◆ **WHAT TO WORK ON**
Restate, word for word and with nothing added, the lines from the one containing "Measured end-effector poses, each" through the last line of the material below.

◆ **DATA SECTION**

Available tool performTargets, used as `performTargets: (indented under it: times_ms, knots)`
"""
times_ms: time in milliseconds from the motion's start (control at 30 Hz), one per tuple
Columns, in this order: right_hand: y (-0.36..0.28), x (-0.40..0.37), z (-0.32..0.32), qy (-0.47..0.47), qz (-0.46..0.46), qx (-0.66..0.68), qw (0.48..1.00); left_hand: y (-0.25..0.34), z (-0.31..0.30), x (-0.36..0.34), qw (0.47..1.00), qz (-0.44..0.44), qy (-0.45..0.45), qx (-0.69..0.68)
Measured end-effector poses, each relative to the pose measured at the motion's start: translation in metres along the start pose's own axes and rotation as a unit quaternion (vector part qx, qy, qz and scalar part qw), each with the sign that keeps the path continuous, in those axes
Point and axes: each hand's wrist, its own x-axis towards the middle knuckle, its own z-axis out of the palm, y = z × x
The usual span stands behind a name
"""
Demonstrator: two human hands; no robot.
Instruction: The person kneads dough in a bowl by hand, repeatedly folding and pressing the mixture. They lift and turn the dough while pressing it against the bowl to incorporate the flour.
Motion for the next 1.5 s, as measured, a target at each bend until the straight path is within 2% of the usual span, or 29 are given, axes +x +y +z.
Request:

◆ **FINISHED EXERCISE**
Measured end-effector poses, each relative to the pose measured at the motion's start: translation in metres along the start pose's own axes and rotation as a unit quaternion (vector part qx, qy, qz and scalar part qw), each with the sign that keeps the path continuous, in those axes
Point and axes: each hand's wrist, its own x-axis towards the middle knuckle, its own z-axis out of the palm, y = z × x
The usual span stands behind a name
"""
Demonstrator: two human hands; no robot.
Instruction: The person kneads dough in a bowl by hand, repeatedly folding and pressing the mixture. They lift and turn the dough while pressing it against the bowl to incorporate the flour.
Motion for the next 1.5 s, as measured, a target at each bend until the straight path is within 2% of the usual span, or 29 are given, axes +x +y +z.
Request:

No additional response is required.